INSTRUCTIONS FOR THE TASK:
For each line below that contains the word "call", make a copy.

DATASET EXCERPT:
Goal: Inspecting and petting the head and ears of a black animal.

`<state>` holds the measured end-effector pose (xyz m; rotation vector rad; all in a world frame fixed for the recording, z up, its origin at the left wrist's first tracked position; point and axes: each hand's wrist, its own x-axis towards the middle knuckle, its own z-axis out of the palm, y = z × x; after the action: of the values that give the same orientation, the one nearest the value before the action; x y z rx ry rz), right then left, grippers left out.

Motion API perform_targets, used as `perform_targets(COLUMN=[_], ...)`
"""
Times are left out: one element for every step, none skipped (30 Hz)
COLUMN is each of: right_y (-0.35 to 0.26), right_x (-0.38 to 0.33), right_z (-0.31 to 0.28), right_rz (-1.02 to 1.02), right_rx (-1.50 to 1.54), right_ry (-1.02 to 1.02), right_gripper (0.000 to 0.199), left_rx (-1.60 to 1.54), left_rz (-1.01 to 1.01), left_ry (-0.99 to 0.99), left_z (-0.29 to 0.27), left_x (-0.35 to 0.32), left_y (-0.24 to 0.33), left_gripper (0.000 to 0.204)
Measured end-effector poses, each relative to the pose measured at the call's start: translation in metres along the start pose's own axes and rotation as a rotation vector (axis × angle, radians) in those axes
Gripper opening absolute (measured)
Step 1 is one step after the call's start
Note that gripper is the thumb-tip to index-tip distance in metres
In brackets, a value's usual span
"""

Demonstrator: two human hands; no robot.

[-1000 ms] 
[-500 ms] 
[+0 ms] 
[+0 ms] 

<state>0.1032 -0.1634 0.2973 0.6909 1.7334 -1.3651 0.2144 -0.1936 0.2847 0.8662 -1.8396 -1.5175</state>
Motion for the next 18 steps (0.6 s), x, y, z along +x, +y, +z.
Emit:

EXERCISE SOLUTION:
Measured end-effector poses, each relative to the pose measured at the call's start: translation in metres along the start pose's own axes and rotation as a rotation vector (axis × angle, radians) in those axes
Step 1 is one step after the call's start

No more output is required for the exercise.